Exercise prompt:
Skip the images and print the listing exactly.

Given information:
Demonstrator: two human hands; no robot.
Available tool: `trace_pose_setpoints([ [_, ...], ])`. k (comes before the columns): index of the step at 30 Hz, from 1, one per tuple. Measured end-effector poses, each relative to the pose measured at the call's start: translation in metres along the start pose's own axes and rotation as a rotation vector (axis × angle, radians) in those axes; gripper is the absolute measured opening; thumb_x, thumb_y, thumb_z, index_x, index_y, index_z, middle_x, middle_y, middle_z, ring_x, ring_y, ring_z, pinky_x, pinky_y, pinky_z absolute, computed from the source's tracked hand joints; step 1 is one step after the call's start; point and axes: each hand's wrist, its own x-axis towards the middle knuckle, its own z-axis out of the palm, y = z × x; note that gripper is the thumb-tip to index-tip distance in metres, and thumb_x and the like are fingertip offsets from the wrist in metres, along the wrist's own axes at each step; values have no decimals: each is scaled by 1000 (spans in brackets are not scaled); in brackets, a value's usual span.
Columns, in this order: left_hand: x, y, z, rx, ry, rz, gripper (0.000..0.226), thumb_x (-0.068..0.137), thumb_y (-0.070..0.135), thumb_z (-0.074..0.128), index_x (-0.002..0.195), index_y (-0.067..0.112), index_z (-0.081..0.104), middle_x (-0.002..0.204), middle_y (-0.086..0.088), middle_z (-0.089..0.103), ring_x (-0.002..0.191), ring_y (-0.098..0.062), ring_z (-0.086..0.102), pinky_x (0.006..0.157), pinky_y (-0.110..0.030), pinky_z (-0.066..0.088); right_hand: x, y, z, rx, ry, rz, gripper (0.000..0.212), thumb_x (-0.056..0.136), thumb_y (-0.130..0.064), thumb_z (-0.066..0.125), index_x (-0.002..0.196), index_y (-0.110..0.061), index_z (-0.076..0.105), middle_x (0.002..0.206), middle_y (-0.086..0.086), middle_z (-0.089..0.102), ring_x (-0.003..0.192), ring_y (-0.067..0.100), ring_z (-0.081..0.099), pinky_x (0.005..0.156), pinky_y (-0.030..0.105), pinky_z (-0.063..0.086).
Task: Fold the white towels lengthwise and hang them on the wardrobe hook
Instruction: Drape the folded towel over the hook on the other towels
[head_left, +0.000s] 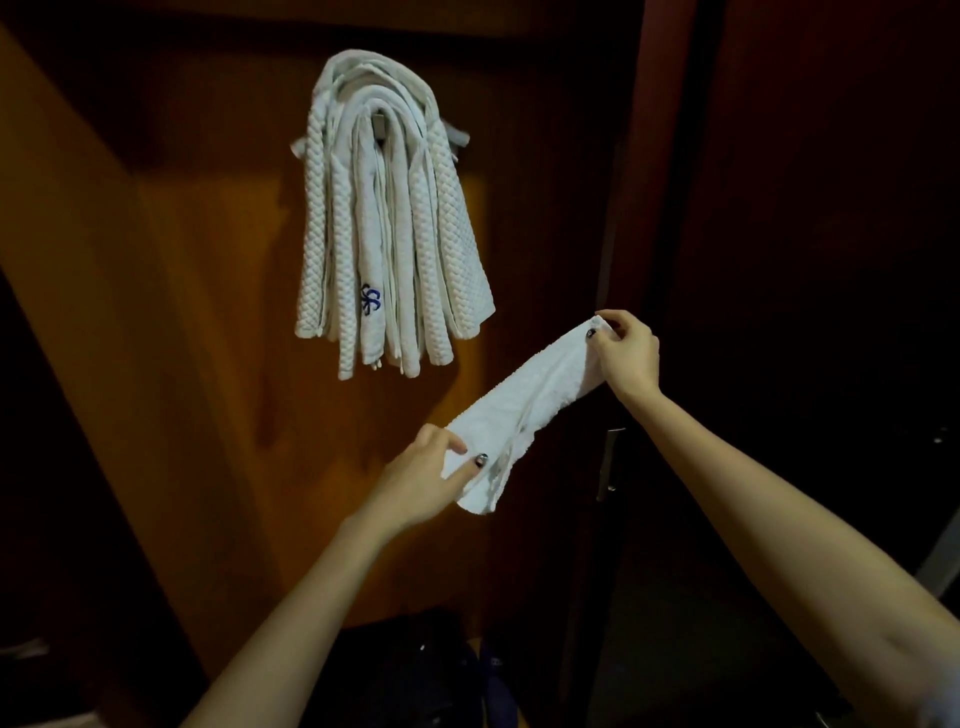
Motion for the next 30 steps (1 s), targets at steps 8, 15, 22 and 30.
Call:
trace_pose_setpoints([
  [8, 2, 27, 50, 143, 333, -259, 78, 75, 61, 65, 133, 20, 36, 135, -1, 30, 123, -22, 39, 104, -42, 37, -9, -17, 12, 170, 48, -20, 27, 94, -23, 56, 117, -17, 66, 109, -3, 68, 102, 9, 62, 85, 24, 52],
  [15, -2, 18, 59, 68, 663, -9, 30, 82, 9, 71, 110, 7, 60, 111, -9, 55, 102, -25, 58, 93, -38, 39, -4, -30, 3, 287, 68, -14, 24, 86, -15, 59, 108, -19, 68, 98, -11, 67, 92, 2, 63, 72, 13, 48],
  [22, -3, 6, 48, -168, 617, 68, 9, 86, 2, 65, 95, 3, 62, 100, -5, 60, 91, -17, 57, 75, -20, 40, -5, -1, -1, 296, 46, 42, 20, 89, -13, 59, 107, -19, 67, 92, -15, 65, 81, -9, 61, 61, 6, 46],
  [30, 6, -11, 12, -491, 543, 0, 18, 88, 2, 63, 75, 10, 56, 69, 6, 56, 62, 2, 49, 55, -10, 34, 0, 33, -5, 224, -59, 12, 23, 92, -18, 61, 114, -16, 65, 97, -17, 63, 83, -17, 59, 59, 4, 46],
])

Output of the exercise:
Demonstrator: two human hands; no robot.
Available tool: `trace_pose_setpoints([ [_, ...], ])`. k (comes before the columns): index of the step at 30 Hz, from 1, one per tuple. Measured end-effector poses, each relative to the pose measured at the call's start: translation in metres along the start pose's own axes and rotation as a rotation vector (axis × angle, radians) in those axes; gripper is the absolute measured opening; thumb_x, thumb_y, thumb_z, index_x, index_y, index_z, middle_x, middle_y, middle_z, ring_x, ring_y, ring_z, pinky_x, pinky_y, pinky_z absolute, computed from the source's tracked hand joints; step 1 is one step after the call's start; point and axes: each hand's wrist, its own x-axis towards the middle knuckle, its own z-axis out of the palm, y = z × x; note that gripper is the thumb-tip to index-tip distance in metres, and thumb_x and the like are fingertip offsets from the wrist in metres, along the wrist's own axes at each step; values have no decimals: each is scaled by 1000 (spans in brackets are not scaled); in brackets, a value's usual span.
Columns, in this order: left_hand: x, y, z, rx, ry, rz, gripper (0.000..0.226), thumb_x (-0.068..0.137), thumb_y (-0.070..0.135), thumb_z (-0.074..0.128), index_x (-0.002..0.195), index_y (-0.067..0.112), index_z (-0.081..0.104), middle_x (-0.002..0.204), middle_y (-0.086..0.088), middle_z (-0.089..0.103), ring_x (-0.002..0.191), ring_y (-0.098..0.062), ring_z (-0.086..0.102), pinky_x (0.006..0.157), pinky_y (-0.110..0.030), pinky_z (-0.066..0.088); right_hand: x, y, z, rx, ry, rz, gripper (0.000..0.212), thumb_x (-0.056..0.136), thumb_y (-0.130..0.064), thumb_z (-0.066..0.125), index_x (-0.002..0.196), index_y (-0.110..0.061), index_z (-0.076..0.105), middle_x (0.002..0.206), middle_y (-0.086..0.086), middle_z (-0.089..0.102), ring_x (-0.003..0.192), ring_y (-0.067..0.100), ring_z (-0.081..0.099), pinky_x (0.005..0.156), pinky_y (-0.030..0.105), pinky_z (-0.063..0.086).
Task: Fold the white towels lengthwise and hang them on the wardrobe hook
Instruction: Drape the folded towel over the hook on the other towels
[head_left, +0.000s] 
Motion for the next 30 steps (1 s), targets at steps 8, 15, 22 and 30.
Call:
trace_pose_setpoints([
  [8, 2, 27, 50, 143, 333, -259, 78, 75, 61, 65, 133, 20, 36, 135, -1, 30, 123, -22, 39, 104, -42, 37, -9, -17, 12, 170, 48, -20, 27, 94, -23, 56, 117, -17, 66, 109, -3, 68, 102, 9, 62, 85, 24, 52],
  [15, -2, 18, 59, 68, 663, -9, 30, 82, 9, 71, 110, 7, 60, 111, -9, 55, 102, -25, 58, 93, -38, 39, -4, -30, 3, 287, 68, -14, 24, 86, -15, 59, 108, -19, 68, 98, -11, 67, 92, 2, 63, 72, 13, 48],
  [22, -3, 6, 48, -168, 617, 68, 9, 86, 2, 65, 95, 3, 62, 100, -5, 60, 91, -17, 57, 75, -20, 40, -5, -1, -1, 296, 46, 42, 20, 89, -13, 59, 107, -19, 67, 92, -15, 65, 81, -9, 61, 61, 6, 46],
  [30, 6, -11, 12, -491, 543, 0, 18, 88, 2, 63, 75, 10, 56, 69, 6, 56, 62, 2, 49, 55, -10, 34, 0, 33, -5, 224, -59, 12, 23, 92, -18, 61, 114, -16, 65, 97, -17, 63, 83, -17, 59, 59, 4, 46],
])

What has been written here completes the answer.